LONDON, ENGLAND - AUGUST 23: Australian captain Michael Clarke and Chris Rogers embrace ahead of day four of the 5th Investec Ashes Test match between England and Australia at The Kia Oval on August 23, 2015 in London, United Kingdom. (Photo by Gareth Copley/Getty Images)

In his new book Bucking the Trend, former Test Batsman Chris Rogers has opened up about the times he was sledged by Michael Clarke and Adam Voges, two players that would go on to become teammates of Rogers in the Australian Test team.

Clarke was first to give Rogers a spray during a tour match in 2010 between Australia and Derbyshire, as Rogers was looking for a way back into the Test side.

During the match Rogers gloved a ball that he believed was caught by Australian wicketkeeper Tim Paine, and he began to walk off thinking he was caught out.

“About five metres into my walk off the ground, Mike (Hussey) called out ‘Buck, you’re not out mate, he didn’t catch it’,” Rogers writes.

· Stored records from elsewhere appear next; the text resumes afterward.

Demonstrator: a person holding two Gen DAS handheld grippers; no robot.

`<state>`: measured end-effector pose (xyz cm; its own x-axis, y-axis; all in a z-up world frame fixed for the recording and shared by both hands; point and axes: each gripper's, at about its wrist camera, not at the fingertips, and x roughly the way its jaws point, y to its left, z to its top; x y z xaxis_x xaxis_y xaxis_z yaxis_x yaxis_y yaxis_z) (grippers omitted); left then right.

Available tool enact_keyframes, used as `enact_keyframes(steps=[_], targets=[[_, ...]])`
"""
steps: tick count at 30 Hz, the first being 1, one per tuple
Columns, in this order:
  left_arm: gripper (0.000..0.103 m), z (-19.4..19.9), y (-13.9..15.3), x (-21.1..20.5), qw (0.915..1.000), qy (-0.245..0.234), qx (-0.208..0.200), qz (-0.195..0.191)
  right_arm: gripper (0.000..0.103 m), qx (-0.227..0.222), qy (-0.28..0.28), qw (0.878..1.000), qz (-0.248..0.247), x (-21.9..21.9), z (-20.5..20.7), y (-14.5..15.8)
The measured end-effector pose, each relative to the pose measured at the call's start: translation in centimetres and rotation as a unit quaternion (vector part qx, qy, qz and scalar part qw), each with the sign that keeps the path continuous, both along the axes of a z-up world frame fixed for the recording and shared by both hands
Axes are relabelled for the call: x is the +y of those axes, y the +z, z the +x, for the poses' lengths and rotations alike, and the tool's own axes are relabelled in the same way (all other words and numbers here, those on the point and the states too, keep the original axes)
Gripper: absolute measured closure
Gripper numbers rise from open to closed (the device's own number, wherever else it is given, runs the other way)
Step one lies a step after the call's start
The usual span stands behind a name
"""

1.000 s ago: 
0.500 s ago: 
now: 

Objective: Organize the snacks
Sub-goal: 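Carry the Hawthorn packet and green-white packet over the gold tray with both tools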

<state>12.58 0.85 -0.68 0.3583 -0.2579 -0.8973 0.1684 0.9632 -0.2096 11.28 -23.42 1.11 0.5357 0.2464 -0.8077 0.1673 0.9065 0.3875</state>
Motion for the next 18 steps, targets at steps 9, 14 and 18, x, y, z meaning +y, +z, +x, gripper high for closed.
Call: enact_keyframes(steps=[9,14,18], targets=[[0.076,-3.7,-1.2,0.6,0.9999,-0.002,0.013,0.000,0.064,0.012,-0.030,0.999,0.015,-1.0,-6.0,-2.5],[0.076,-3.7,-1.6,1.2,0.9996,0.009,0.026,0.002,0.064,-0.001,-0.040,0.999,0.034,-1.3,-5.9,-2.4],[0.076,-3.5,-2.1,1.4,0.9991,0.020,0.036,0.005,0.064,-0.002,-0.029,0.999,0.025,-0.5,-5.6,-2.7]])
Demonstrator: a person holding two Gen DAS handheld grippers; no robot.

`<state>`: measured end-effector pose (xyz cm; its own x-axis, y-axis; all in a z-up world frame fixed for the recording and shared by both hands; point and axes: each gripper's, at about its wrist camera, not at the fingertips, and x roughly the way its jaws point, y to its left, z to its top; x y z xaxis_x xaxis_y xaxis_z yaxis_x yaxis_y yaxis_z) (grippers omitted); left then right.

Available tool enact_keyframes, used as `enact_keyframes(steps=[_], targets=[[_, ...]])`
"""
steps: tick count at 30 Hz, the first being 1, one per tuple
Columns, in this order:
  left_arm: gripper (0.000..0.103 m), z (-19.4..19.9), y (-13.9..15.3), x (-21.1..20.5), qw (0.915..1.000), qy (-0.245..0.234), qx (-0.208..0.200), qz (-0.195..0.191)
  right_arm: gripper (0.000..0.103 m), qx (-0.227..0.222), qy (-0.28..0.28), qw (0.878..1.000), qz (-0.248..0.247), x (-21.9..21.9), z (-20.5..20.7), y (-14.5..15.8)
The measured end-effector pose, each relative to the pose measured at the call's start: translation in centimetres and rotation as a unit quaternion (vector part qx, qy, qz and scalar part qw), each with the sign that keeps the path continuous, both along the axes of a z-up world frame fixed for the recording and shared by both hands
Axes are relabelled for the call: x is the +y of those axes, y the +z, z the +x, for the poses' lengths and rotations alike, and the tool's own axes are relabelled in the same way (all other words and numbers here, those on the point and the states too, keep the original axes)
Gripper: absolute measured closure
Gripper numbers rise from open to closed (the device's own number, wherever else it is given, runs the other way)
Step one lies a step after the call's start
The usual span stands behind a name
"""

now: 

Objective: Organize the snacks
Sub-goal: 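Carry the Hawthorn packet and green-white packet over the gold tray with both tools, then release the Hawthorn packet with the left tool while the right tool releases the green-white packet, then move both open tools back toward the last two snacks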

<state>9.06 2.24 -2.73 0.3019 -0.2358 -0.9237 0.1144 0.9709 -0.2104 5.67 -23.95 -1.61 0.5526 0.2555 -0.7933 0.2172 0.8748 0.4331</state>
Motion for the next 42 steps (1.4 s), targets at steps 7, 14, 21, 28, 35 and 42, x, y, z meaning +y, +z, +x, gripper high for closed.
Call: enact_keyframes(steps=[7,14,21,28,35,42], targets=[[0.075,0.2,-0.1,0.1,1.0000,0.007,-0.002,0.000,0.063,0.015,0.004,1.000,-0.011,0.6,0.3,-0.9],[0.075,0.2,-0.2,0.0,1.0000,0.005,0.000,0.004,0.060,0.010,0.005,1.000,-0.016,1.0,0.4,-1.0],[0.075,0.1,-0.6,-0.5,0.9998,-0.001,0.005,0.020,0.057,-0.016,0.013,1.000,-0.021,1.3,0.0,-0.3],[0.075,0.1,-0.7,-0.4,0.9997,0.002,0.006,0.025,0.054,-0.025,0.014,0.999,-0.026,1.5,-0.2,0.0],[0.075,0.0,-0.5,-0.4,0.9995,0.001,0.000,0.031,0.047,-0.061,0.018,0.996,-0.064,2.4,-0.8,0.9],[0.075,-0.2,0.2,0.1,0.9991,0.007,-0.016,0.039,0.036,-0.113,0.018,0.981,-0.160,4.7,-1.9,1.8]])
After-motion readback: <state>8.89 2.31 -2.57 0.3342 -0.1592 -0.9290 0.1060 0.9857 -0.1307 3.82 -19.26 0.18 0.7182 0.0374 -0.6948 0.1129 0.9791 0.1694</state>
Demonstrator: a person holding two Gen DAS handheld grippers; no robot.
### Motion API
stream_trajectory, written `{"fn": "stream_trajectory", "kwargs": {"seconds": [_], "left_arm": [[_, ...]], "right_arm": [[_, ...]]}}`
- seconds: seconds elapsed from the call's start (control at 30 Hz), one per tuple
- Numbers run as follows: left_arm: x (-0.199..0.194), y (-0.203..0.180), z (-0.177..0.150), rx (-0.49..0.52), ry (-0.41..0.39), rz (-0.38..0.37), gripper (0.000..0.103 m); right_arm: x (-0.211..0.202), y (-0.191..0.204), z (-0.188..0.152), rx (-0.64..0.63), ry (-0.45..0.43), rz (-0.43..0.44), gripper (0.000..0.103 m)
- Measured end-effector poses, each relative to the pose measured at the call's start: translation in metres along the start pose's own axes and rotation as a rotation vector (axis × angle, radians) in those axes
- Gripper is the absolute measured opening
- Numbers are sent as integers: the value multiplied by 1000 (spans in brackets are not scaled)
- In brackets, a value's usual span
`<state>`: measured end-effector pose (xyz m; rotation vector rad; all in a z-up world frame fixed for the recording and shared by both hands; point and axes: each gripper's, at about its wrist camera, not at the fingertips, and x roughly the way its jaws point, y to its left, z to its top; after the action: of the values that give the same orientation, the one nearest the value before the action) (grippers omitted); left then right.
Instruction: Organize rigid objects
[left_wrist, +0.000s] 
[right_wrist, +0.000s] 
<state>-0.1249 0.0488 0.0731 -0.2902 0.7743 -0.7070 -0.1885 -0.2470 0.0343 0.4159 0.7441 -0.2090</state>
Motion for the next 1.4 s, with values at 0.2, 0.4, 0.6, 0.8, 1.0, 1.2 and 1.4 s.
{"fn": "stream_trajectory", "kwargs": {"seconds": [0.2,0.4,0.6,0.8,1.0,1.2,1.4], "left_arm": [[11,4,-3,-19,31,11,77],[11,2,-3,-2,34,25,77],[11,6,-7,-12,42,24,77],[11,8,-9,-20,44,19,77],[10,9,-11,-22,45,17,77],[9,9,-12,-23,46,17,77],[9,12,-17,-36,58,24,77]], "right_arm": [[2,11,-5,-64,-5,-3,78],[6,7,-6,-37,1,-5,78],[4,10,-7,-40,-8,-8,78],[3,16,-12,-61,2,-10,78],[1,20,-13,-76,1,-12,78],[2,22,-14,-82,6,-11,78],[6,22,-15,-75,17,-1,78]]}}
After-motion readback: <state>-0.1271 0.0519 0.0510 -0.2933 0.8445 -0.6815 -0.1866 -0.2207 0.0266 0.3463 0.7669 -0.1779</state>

“Resuming my innings, I then copped a mouthful from Michael Clarke, then Ricky’s vice-captain, for not walking immediately.

“While I understood his point, I found it a little bit odd he expected me to walk when I was still fighting for runs and my own international chance. Like Derbyshire as a club, I had to scrap for everything I was getting at that stage.”

Voges' sledge happened a little earlier in Rogers' career, as the feud began just months after Rogers left WA for Victoria in the Sheffield Shield following his Test debut in 2008.

Marcus North was batting for the Warriors at the time, and had a little symbol for his former teammate after making his first hundred of the Shield match.

“At the time I was enjoying a rare stint in the slips, and I remember Huss (David Hussey) exclaiming, ‘Mate, he just looked at you and kissed the badge!’,” Rogers writes.

Rogers hit back in Victoria's opening innings with a century of his own, but North wasn't done there, as he was closing in on a second ton in as many innings during the match.

“’If he gets a hundred and kisses the badge again, if I get a hundred in the last innings I’m going to kiss the badge!’,” Rogers joked to Hussey.

“Sure enough, Marcus looked straight at me again and kissed the badge for his second hundred of the match. ‘You’ve got to do it now,’ said Huss, as I realised it had been a stupid comment to make.

“When three figures rolled around I did as promised, and it all kicked off in the middle – the WA guys didn’t like it one bit. Adam Voges, who had been one of the guys who tried hardest to get me to stay, sledge the s--t out of me, and the gesture was widely reported on.”

“It was an extraordinary week, quite emotional, my innings clearly inspired by the turmoil that had taken me to Melbourne and then back to Perth as an opponent.

“But I’ve never kissed the badge since.”